Edwin: In today's episode, we'll take an inner look into ourselves. We'll talk about what tools we need to help better ourselves. 

But first, what gets us in a bad mental space anyway? 

Aster: Um, Drama and toxic people because of how things can escalate extremely quickly. 

Josiah: Yeah. 

Ronaldo: The thing that can put me in a bad mental space is being around those who are negative, uh, that do not have positive energy.

Josiah: What are things that can put you in a bad mental space? 

TJ: Um, basically being around disrespectful people, people who does not have manners, people who do not just be respectful towards other, also with their selves. I just don't like being around people with bad energy, so… 

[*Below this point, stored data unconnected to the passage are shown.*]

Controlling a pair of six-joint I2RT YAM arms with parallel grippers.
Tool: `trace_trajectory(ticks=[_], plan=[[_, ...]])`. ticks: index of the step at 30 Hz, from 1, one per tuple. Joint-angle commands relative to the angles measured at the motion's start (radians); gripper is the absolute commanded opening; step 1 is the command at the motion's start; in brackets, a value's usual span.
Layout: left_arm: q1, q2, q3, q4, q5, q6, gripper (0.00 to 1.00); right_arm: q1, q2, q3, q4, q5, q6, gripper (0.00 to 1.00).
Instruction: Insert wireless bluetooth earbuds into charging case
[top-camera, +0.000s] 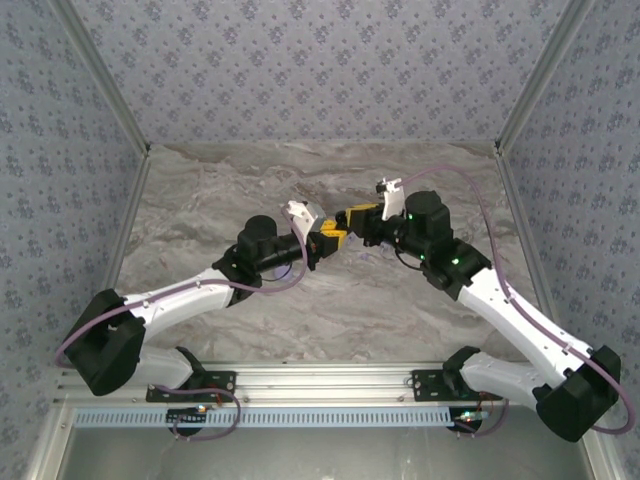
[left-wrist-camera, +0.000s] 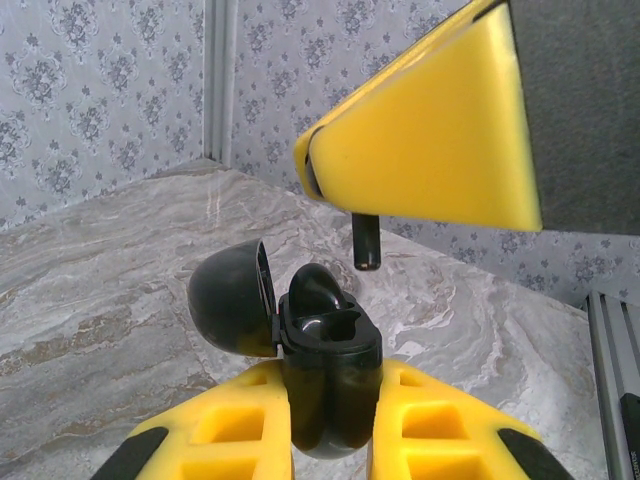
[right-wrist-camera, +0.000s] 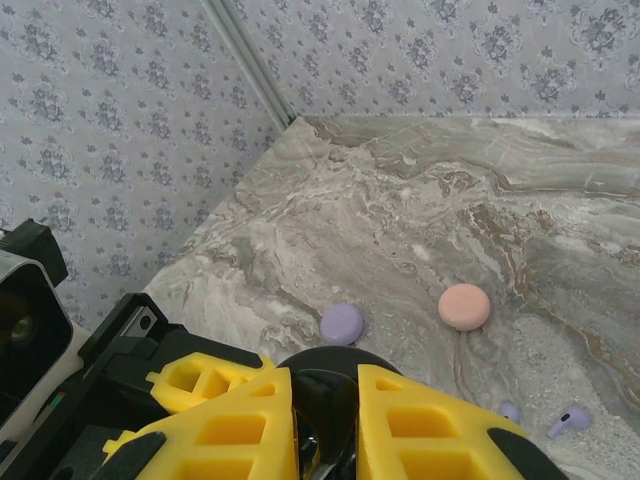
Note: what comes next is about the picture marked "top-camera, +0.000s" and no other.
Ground small LED circuit board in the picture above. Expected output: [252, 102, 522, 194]
[452, 408, 490, 432]
[166, 405, 210, 427]

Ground grey metal sheet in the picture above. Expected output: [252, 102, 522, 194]
[59, 427, 591, 480]

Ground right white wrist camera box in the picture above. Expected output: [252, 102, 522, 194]
[374, 177, 407, 222]

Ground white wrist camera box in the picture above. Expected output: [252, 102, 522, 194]
[374, 177, 407, 222]
[281, 199, 327, 236]

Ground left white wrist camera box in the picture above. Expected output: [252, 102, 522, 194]
[281, 199, 327, 236]

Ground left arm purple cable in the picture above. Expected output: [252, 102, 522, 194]
[53, 207, 309, 442]

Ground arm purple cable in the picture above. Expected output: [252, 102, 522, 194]
[397, 165, 638, 440]
[53, 207, 309, 442]

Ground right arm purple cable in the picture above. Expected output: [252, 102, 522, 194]
[397, 165, 638, 440]

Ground aluminium table side rail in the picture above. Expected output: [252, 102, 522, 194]
[97, 149, 154, 301]
[495, 149, 574, 365]

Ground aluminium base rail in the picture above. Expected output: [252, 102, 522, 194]
[53, 362, 600, 407]

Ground slotted pale cable duct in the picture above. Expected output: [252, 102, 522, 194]
[73, 406, 459, 429]

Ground aluminium frame post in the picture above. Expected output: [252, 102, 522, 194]
[48, 0, 153, 157]
[493, 0, 597, 157]

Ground aluminium lower frame rail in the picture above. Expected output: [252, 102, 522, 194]
[24, 403, 76, 480]
[572, 403, 629, 480]

Karina: I think some things that affects teens today, overthinking affects people's mental health a lot because, you know, people who don't have a disciplined brain or they don't know how to stop their thoughts, they're often more sad than people who can, which is why guided meditation is really important because meditating allows you to slow your brain down or like shut your brain down so that you don't have these thoughts running so fast. Because I feel like people who don't have a disciplined brain, they have less free will than people who do.

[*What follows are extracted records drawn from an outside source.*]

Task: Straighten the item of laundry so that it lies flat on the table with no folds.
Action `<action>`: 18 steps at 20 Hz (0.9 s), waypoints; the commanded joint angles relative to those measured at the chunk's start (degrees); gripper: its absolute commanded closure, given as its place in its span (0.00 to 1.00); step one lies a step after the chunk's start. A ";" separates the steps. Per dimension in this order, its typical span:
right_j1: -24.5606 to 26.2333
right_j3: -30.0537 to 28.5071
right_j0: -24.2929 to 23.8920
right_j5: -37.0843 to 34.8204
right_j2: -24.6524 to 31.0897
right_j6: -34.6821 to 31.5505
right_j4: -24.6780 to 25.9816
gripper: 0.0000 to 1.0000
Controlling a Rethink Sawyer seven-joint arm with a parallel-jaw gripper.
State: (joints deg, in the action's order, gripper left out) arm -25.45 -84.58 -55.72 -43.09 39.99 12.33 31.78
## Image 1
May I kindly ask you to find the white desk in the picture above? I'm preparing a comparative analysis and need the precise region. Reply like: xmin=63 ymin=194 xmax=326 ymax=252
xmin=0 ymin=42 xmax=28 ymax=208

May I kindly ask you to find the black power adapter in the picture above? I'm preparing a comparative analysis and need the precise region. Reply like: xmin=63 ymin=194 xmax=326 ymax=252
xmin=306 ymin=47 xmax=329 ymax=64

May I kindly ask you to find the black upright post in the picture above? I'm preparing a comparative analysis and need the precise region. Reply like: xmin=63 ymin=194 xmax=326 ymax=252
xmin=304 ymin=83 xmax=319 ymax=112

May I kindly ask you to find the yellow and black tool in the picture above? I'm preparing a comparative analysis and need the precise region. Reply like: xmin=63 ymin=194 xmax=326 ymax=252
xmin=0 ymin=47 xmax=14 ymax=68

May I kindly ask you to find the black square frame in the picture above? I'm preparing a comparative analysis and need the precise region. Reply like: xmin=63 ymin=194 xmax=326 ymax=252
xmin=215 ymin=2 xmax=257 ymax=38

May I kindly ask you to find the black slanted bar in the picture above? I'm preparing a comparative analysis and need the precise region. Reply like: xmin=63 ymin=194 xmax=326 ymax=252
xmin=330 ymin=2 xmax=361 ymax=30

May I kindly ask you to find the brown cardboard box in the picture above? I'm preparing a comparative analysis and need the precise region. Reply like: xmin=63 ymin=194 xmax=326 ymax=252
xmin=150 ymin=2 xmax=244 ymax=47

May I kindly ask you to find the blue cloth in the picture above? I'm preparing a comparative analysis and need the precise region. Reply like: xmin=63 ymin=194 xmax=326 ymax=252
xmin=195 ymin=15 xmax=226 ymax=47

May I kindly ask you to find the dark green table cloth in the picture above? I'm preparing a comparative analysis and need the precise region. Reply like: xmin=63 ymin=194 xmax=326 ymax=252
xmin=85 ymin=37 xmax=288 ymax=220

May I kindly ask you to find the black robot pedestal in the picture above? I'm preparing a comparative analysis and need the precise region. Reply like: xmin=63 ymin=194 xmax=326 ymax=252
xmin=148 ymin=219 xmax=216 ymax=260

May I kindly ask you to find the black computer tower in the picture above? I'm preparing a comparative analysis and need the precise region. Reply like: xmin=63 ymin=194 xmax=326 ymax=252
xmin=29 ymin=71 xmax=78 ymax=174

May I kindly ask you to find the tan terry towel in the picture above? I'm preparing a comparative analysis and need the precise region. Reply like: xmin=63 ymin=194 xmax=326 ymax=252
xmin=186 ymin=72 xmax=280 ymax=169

Josiah: I think what's wrong is the music, TikTok, Instagram. Because when this wasn't out, everybody was outside playing with their friends. Now everybody inside texting and being in group chats talking about other people, putting them on stories and stuff, putting personal business out. And I think that's just like messed up because back then it wasn't phone all day, computer. It was go outside. I stay out outside til the streets like turn out with my friends. And I'll go back in the house and go to sleep. Repeat. 

Karina: I agree with what you were saying as well because, you know, like, whatever you put your intention on, like, it'll start to grow into that. And, you know, like, whatever you take your attention away from, you know, it will start to disintegrate in your head and it won't matter to you anymore. So I feel like with people having their attention to social media, that's where, um, it starts to grow to and then it starts to form their personality as well.

Devon: But I also think, you mentioned music, and I think music has a significant role. It doesn't have the biggest, but I feel like it plays a significant role in how people see the world. Um, I don't want to generalize it like that, but so many people listen to specific genres of music and it kind of…

Jayla: Messes with their minds.

Devon: Yeah, it kind of paves the road of what it is they see and then they follow that. They hang around certain groups that voice their opinions on different things and then they follow into that and then it changes their thinking process and it changes the way, again, that they see things. 

Jayla: And also, like, they'll mix it with their trauma. They'll, like, mix how the person is saying the song and they'll mix it with your, with their trauma of what they grew up with or what they have saw. 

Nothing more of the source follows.